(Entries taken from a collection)
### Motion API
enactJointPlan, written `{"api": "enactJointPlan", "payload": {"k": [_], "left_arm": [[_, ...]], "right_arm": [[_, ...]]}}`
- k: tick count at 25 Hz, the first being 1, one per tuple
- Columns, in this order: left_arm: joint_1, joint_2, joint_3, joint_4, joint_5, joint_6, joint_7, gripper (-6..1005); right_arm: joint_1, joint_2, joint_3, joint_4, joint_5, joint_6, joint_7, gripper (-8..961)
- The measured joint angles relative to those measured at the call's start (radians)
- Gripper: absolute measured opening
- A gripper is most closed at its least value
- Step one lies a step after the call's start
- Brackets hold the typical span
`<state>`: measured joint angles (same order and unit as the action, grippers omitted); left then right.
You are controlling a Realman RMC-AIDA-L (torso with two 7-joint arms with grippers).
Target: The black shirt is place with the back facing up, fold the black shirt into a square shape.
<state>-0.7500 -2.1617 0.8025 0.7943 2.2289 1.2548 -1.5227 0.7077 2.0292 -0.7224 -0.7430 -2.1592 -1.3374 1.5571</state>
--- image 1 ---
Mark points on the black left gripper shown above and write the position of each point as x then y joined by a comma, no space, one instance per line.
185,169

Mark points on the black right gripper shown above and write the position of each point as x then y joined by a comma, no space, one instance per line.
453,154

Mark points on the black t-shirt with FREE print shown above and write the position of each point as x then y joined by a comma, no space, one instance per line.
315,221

==

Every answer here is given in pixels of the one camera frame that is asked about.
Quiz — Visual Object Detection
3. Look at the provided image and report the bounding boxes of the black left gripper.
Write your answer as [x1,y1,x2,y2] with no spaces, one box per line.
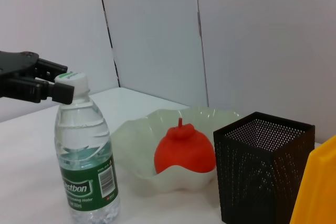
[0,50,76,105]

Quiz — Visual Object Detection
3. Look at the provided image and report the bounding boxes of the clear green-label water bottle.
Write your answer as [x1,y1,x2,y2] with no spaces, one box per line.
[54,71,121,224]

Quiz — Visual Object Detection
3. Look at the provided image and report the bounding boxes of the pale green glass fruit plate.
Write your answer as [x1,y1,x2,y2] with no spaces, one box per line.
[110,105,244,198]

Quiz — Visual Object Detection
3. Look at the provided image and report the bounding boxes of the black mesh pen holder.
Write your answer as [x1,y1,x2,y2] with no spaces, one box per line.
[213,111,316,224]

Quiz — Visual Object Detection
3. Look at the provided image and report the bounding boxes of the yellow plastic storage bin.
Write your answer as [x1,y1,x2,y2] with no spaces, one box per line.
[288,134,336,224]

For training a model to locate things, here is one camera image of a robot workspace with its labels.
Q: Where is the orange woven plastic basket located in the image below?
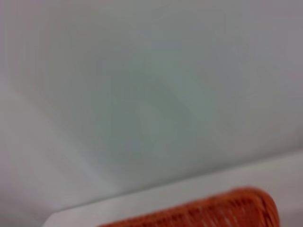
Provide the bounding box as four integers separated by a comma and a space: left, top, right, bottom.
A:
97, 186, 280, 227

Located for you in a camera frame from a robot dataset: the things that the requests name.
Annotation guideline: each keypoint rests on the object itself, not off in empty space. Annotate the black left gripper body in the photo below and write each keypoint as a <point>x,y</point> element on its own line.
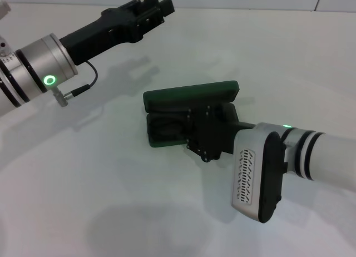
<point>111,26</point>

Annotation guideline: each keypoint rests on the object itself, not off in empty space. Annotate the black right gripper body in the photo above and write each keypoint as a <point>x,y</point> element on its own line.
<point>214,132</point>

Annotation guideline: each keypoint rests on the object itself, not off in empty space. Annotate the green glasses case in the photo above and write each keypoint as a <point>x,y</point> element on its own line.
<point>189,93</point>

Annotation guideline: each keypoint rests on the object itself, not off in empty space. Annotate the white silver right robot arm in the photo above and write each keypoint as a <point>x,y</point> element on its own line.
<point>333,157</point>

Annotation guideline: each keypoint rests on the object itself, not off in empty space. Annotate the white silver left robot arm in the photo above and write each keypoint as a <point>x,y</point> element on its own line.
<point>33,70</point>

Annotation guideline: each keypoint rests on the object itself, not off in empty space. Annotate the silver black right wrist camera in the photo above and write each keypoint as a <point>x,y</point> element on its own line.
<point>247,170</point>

TASK DIRECTIONS: Print exactly the lines above, between the one holding "Every answer here" and the one holding "black left gripper.", inclusive, and nothing besides.

COMPLETED TASK:
Every answer here is given in pixels of the one camera frame that is asked about.
Quiz — Visual Object Detection
3. Look at the provided image and report the bounding boxes of the black left gripper.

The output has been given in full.